_Problem to solve_
Exact copy, no pictures: reproduce every record below as it stands.

Recorded data
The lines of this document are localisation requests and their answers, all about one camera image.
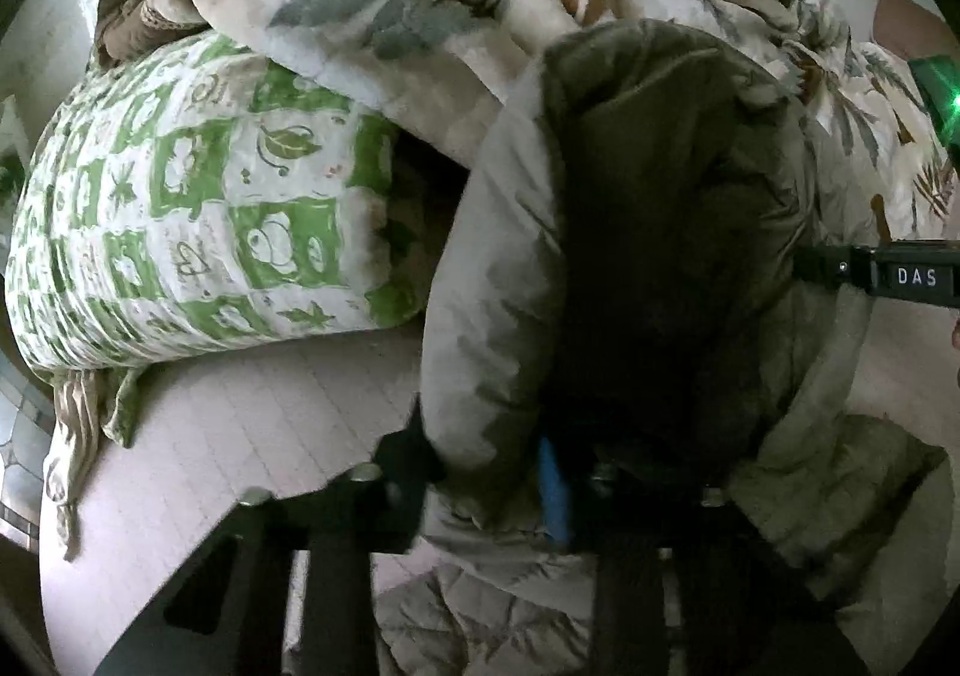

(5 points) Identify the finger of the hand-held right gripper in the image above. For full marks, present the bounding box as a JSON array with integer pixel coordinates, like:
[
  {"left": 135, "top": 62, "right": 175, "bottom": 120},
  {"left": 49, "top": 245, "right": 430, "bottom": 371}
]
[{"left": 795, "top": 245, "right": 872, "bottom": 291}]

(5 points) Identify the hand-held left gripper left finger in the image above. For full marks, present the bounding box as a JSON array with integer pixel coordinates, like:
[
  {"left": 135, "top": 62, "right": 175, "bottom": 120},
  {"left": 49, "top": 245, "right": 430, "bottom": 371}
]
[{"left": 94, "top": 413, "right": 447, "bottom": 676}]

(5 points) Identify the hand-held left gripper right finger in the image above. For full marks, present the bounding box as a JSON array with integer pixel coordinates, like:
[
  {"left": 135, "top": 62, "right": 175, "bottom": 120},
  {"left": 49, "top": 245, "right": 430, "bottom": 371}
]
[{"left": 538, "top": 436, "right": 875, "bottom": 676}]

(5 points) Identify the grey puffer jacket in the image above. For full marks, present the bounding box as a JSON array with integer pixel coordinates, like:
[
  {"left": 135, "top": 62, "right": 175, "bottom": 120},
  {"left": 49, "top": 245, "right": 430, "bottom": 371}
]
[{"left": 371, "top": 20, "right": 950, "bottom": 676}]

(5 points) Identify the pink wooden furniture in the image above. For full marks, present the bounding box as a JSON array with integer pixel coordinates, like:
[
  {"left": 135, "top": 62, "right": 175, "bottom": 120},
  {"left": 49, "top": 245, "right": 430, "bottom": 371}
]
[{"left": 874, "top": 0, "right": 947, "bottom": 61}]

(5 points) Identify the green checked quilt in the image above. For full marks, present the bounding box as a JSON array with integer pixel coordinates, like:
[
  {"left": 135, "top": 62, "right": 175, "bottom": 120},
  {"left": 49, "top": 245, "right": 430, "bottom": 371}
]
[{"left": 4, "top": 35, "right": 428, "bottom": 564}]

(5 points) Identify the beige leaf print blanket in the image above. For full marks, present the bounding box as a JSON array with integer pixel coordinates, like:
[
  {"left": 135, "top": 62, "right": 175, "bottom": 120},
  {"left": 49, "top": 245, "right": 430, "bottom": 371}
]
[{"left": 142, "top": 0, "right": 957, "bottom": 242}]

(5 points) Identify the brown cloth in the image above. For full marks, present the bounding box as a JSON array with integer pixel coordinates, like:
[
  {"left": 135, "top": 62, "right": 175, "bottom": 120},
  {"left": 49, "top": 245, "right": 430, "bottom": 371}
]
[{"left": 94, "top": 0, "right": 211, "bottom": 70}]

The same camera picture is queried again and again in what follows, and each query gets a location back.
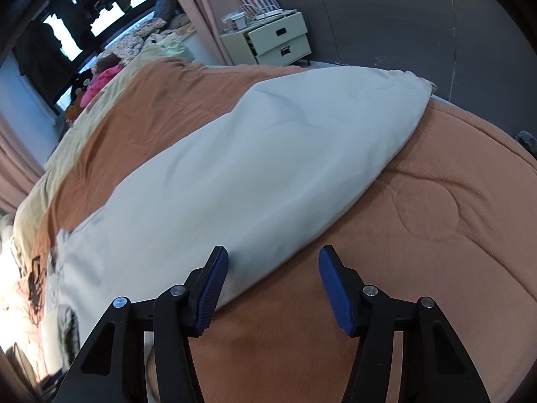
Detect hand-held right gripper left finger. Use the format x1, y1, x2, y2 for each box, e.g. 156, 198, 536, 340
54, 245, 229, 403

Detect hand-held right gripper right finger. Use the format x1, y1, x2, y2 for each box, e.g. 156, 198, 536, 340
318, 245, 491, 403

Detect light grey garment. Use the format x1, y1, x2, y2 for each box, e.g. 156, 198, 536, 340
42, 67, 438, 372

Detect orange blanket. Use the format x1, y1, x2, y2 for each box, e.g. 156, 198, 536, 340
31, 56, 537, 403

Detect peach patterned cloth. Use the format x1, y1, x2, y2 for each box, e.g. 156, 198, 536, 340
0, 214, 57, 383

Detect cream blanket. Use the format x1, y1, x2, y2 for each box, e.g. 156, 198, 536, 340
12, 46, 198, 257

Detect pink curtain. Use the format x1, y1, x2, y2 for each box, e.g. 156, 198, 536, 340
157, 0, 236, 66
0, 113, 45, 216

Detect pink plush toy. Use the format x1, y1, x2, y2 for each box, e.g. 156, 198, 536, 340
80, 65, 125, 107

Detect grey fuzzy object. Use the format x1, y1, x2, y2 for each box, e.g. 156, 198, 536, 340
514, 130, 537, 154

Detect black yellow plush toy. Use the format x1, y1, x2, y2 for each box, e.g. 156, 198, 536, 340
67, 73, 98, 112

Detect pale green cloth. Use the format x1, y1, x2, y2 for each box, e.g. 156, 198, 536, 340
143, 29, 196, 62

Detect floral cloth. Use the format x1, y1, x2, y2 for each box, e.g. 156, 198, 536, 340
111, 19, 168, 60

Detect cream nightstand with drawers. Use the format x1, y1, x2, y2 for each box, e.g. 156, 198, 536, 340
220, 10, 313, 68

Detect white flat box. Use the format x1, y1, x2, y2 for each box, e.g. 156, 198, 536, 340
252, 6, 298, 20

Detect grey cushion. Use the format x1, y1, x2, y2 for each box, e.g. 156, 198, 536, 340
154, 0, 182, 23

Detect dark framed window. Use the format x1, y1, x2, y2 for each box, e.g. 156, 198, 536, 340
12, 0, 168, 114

_Solution to this task_
The lines of this document are localisation requests and their answers, all about one camera image.

(5 points) Identify the finger of the hand-held right gripper in the image above. For full marks, present the bounding box as a JSON array with integer pixel coordinates, like:
[
  {"left": 135, "top": 62, "right": 175, "bottom": 120},
  {"left": 49, "top": 245, "right": 430, "bottom": 371}
]
[{"left": 795, "top": 245, "right": 872, "bottom": 291}]

(5 points) Identify the hand-held left gripper left finger in the image above. For full marks, present the bounding box as a JSON array with integer pixel coordinates, like:
[
  {"left": 135, "top": 62, "right": 175, "bottom": 120},
  {"left": 49, "top": 245, "right": 430, "bottom": 371}
]
[{"left": 94, "top": 413, "right": 447, "bottom": 676}]

(5 points) Identify the hand-held left gripper right finger in the image above. For full marks, present the bounding box as a JSON array with integer pixel coordinates, like:
[
  {"left": 135, "top": 62, "right": 175, "bottom": 120},
  {"left": 49, "top": 245, "right": 430, "bottom": 371}
]
[{"left": 538, "top": 436, "right": 875, "bottom": 676}]

(5 points) Identify the grey puffer jacket in the image above. For full marks, present the bounding box as a JSON array with integer pixel coordinates, like:
[
  {"left": 135, "top": 62, "right": 175, "bottom": 120},
  {"left": 49, "top": 245, "right": 430, "bottom": 371}
]
[{"left": 371, "top": 20, "right": 950, "bottom": 676}]

(5 points) Identify the pink wooden furniture in the image above. For full marks, present the bounding box as a JSON array with integer pixel coordinates, like:
[
  {"left": 135, "top": 62, "right": 175, "bottom": 120},
  {"left": 49, "top": 245, "right": 430, "bottom": 371}
]
[{"left": 874, "top": 0, "right": 947, "bottom": 61}]

(5 points) Identify the green checked quilt in the image above. For full marks, present the bounding box as a JSON array with integer pixel coordinates, like:
[
  {"left": 135, "top": 62, "right": 175, "bottom": 120},
  {"left": 49, "top": 245, "right": 430, "bottom": 371}
]
[{"left": 4, "top": 35, "right": 428, "bottom": 564}]

(5 points) Identify the beige leaf print blanket in the image above. For full marks, present the bounding box as a JSON array with integer pixel coordinates, like:
[
  {"left": 135, "top": 62, "right": 175, "bottom": 120},
  {"left": 49, "top": 245, "right": 430, "bottom": 371}
]
[{"left": 142, "top": 0, "right": 957, "bottom": 242}]

(5 points) Identify the brown cloth in the image above. For full marks, present the bounding box as a JSON array with integer pixel coordinates, like:
[
  {"left": 135, "top": 62, "right": 175, "bottom": 120},
  {"left": 49, "top": 245, "right": 430, "bottom": 371}
]
[{"left": 94, "top": 0, "right": 211, "bottom": 70}]

The same camera picture is queried again and again in what follows, and each query gets a location back.
Detect hand-held right gripper left finger. Use the format x1, y1, x2, y2 for each box, e.g. 156, 198, 536, 340
54, 245, 229, 403

Detect hand-held right gripper right finger. Use the format x1, y1, x2, y2 for each box, e.g. 156, 198, 536, 340
318, 245, 491, 403

Detect light grey garment. Use the format x1, y1, x2, y2 for each box, e.g. 156, 198, 536, 340
42, 67, 438, 372

Detect orange blanket. Use the format x1, y1, x2, y2 for each box, e.g. 156, 198, 536, 340
31, 56, 537, 403

Detect peach patterned cloth. Use the format x1, y1, x2, y2 for each box, e.g. 156, 198, 536, 340
0, 214, 57, 383

Detect cream blanket. Use the format x1, y1, x2, y2 for each box, e.g. 156, 198, 536, 340
12, 46, 198, 257

Detect pink curtain. Use the format x1, y1, x2, y2 for each box, e.g. 156, 198, 536, 340
157, 0, 236, 66
0, 113, 45, 216

Detect pink plush toy. Use the format x1, y1, x2, y2 for each box, e.g. 156, 198, 536, 340
80, 65, 125, 107

Detect grey fuzzy object. Use the format x1, y1, x2, y2 for each box, e.g. 156, 198, 536, 340
514, 130, 537, 154

Detect black yellow plush toy. Use the format x1, y1, x2, y2 for each box, e.g. 156, 198, 536, 340
67, 73, 98, 112

Detect pale green cloth. Use the format x1, y1, x2, y2 for each box, e.g. 156, 198, 536, 340
143, 29, 196, 62

Detect floral cloth. Use the format x1, y1, x2, y2 for each box, e.g. 156, 198, 536, 340
111, 19, 168, 60

Detect cream nightstand with drawers. Use the format x1, y1, x2, y2 for each box, e.g. 156, 198, 536, 340
220, 10, 313, 68

Detect white flat box. Use the format x1, y1, x2, y2 for each box, e.g. 156, 198, 536, 340
252, 6, 298, 20

Detect grey cushion. Use the format x1, y1, x2, y2 for each box, e.g. 156, 198, 536, 340
154, 0, 182, 23

Detect dark framed window. Use the format x1, y1, x2, y2 for each box, e.g. 156, 198, 536, 340
12, 0, 168, 114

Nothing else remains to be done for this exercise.